### EXERCISE PROMPT
Restate word for word the lines that begin the listing and end with the line holding "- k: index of".
+ + +
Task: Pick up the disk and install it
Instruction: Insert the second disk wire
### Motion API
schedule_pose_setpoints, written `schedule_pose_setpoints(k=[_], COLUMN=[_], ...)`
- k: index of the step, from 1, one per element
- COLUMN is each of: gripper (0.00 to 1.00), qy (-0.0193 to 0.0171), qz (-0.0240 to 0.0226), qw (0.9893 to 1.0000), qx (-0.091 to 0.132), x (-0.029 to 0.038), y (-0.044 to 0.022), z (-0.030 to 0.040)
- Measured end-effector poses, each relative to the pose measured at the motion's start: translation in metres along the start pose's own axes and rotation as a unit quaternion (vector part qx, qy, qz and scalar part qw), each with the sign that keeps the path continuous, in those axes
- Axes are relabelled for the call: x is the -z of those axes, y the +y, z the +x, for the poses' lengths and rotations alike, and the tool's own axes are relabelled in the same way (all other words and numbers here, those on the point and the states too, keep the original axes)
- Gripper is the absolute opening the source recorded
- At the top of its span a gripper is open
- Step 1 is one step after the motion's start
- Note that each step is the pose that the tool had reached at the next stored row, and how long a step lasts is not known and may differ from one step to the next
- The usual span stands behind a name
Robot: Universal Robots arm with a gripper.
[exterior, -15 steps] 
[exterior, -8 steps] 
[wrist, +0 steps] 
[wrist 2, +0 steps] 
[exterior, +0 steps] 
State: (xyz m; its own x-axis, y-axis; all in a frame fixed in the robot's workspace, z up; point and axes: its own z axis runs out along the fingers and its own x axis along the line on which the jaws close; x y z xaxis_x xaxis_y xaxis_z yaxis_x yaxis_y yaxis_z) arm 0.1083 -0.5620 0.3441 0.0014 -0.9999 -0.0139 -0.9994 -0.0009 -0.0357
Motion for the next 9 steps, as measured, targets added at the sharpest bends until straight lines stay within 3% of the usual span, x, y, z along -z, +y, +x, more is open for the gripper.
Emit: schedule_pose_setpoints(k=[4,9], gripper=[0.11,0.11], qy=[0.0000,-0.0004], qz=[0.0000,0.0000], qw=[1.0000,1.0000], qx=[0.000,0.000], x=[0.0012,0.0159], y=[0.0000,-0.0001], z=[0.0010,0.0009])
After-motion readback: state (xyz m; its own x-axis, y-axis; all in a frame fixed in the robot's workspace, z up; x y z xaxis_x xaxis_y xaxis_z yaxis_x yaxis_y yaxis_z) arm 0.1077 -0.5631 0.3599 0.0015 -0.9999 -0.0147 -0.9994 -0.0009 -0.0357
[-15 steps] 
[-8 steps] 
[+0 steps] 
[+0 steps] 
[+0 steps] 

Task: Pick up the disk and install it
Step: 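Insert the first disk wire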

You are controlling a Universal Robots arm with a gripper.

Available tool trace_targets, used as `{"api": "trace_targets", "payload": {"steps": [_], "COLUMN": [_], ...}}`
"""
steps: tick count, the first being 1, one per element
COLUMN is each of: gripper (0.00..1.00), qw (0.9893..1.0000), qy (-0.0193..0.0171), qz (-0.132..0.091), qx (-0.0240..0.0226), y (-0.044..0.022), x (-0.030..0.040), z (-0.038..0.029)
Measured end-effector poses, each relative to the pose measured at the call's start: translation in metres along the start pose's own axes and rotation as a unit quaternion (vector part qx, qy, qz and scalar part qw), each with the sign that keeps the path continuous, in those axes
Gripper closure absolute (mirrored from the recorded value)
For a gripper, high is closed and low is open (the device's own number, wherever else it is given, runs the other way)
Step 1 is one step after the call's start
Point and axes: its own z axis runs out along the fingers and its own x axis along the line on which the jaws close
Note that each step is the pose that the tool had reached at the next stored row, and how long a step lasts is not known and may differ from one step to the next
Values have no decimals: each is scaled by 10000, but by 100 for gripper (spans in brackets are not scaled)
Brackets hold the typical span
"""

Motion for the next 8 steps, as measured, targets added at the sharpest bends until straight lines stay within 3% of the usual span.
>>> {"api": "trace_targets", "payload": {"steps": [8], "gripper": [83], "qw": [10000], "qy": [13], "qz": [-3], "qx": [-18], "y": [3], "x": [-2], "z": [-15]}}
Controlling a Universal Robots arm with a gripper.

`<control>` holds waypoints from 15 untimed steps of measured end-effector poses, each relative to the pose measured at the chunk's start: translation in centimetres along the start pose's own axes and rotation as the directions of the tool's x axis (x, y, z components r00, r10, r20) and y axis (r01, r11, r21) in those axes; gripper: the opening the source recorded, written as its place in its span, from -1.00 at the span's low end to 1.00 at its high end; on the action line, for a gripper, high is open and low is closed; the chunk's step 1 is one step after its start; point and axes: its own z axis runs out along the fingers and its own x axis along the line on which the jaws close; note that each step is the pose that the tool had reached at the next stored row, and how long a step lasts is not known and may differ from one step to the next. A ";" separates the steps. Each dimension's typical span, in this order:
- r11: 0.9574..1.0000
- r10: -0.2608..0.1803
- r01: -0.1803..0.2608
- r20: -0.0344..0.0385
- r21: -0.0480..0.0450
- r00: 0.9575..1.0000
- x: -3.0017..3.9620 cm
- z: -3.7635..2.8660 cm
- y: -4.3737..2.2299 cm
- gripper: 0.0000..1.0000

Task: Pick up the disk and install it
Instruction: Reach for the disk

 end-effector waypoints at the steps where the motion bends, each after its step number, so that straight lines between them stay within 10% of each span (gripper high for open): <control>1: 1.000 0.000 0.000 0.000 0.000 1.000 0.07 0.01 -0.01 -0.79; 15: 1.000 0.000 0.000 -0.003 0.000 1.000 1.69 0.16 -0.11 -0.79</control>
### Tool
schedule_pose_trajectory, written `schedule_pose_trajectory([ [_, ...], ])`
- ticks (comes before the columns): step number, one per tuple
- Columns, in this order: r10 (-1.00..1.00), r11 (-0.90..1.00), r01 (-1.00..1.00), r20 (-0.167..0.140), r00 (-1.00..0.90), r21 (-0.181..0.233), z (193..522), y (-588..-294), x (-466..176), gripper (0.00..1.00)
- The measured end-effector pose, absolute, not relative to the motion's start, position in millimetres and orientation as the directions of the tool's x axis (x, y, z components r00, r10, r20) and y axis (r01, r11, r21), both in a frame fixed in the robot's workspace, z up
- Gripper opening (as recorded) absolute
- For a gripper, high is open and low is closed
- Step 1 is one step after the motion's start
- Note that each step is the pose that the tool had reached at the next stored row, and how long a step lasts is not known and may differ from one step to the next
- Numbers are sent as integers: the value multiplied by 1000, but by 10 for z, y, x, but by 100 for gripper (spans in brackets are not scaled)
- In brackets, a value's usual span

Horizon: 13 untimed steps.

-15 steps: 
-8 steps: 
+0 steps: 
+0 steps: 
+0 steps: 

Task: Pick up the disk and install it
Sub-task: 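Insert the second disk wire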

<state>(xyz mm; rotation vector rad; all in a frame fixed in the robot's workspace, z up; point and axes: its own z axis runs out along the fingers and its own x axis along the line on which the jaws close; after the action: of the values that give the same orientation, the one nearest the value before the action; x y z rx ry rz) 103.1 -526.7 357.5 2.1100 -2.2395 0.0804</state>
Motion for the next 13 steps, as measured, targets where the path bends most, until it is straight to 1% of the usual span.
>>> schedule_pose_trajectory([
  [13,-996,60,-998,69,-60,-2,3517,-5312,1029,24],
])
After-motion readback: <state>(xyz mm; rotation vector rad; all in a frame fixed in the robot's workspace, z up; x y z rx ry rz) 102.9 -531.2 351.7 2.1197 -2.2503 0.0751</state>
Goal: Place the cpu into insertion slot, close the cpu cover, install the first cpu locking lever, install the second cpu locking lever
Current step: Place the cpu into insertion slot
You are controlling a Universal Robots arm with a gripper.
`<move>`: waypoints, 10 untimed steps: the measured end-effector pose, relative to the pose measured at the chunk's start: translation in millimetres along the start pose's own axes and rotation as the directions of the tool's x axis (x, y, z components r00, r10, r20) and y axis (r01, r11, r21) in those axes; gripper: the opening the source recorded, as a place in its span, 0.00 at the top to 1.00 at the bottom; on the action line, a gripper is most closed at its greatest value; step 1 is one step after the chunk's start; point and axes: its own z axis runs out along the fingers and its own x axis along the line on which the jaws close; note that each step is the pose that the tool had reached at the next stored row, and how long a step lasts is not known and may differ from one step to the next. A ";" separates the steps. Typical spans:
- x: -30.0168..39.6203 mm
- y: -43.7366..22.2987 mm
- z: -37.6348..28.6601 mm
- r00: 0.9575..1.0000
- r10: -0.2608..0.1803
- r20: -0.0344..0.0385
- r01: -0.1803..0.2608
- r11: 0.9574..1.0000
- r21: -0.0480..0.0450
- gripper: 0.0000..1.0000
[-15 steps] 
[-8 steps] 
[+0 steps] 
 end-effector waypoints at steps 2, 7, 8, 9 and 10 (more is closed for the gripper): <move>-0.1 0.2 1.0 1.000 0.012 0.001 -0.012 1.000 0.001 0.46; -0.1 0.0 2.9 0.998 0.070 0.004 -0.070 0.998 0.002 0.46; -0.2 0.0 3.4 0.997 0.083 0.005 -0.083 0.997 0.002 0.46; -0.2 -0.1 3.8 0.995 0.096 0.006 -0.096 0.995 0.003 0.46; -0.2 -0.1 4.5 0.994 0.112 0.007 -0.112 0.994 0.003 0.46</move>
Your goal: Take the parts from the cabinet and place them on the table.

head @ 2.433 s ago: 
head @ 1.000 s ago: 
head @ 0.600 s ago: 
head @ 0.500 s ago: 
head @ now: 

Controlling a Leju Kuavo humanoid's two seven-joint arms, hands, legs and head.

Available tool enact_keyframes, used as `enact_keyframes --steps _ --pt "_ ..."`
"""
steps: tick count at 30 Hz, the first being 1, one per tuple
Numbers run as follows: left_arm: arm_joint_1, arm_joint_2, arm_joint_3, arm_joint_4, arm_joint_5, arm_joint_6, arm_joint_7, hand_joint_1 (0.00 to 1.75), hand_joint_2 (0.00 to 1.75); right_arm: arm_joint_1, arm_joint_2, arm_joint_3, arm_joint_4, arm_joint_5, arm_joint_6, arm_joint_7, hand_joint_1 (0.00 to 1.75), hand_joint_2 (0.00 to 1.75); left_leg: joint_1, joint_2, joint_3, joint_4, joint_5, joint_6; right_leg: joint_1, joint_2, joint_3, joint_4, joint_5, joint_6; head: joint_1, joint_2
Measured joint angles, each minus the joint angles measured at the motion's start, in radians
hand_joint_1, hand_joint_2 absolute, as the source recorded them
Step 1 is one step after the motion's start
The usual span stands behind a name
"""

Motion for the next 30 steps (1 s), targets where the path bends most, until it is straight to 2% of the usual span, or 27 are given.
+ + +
### REPLY
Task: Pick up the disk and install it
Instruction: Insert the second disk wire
### Motion API
schedule_pose_setpoints, written `schedule_pose_setpoints(k=[_], COLUMN=[_], ...)`
- k: index of the step, from 1, one per element

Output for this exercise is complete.